Requirement –
The whole listing below is to be output exactly, with no line skipped.

Material provided –
※

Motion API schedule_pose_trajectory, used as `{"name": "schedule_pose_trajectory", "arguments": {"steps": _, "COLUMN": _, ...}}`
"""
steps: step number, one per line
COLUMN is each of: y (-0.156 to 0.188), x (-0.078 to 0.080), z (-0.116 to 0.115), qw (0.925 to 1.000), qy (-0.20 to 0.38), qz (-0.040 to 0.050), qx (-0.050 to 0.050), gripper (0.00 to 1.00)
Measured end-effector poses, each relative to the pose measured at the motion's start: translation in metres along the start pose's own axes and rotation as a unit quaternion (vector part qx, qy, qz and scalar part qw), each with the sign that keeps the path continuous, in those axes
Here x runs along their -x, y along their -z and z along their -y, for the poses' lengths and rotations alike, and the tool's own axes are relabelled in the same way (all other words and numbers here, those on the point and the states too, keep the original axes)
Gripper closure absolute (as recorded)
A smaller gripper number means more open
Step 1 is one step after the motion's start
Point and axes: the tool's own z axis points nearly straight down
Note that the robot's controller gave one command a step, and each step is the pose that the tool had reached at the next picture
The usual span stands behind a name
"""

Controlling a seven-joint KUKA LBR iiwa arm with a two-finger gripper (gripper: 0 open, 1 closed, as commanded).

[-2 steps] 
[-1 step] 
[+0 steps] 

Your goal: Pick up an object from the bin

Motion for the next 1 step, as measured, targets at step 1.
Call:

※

Output –
Motion API schedule_pose_trajectory, used as `{"name": "schedule_pose_trajectory", "arguments": {"steps": _, "COLUMN": _, ...}}`
"""
steps: step number, one per line
COLUMN is each of: y (-0.156 to 0.188), x (-0.078 to 0.080), z (-0.116 to 0.115), qw (0.925 to 1.000), qy (-0.20 to 0.38), qz (-0.040 to 0.050), qx (-0.050 to 0.050), gripper (0.00 to 1.00)
Measured end-effector poses, each relative to the pose measured at the motion's start: translation in metres along the start pose's own axes and rotation as a unit quaternion (vector part qx, qy, qz and scalar part qw), each with the sign that keeps the path continuous, in those axes
Here x runs along their -x, y along their -z and z along their -y, for the poses' lengths and rotations alike, and the tool's own axes are relabelled in the same way (all other words and numbers here, those on the point and the states too, keep the original axes)
Gripper closure absolute (as recorded)
A smaller gripper number means more open
Step 1 is one step after the motion's start
Point and axes: the tool's own z axis points nearly straight down
Note that the robot's controller gave one command a step, and each step is the pose that the tool had reached at the next picture
The usual span stands behind a name
"""

Controlling a seven-joint KUKA LBR iiwa arm with a two-finger gripper (gripper: 0 open, 1 closed, as commanded).

[-2 steps] 
[-1 step] 
[+0 steps] 

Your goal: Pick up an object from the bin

Motion for the next 1 step, as measured, targets at step 1.
Call:

That wraps up the answer.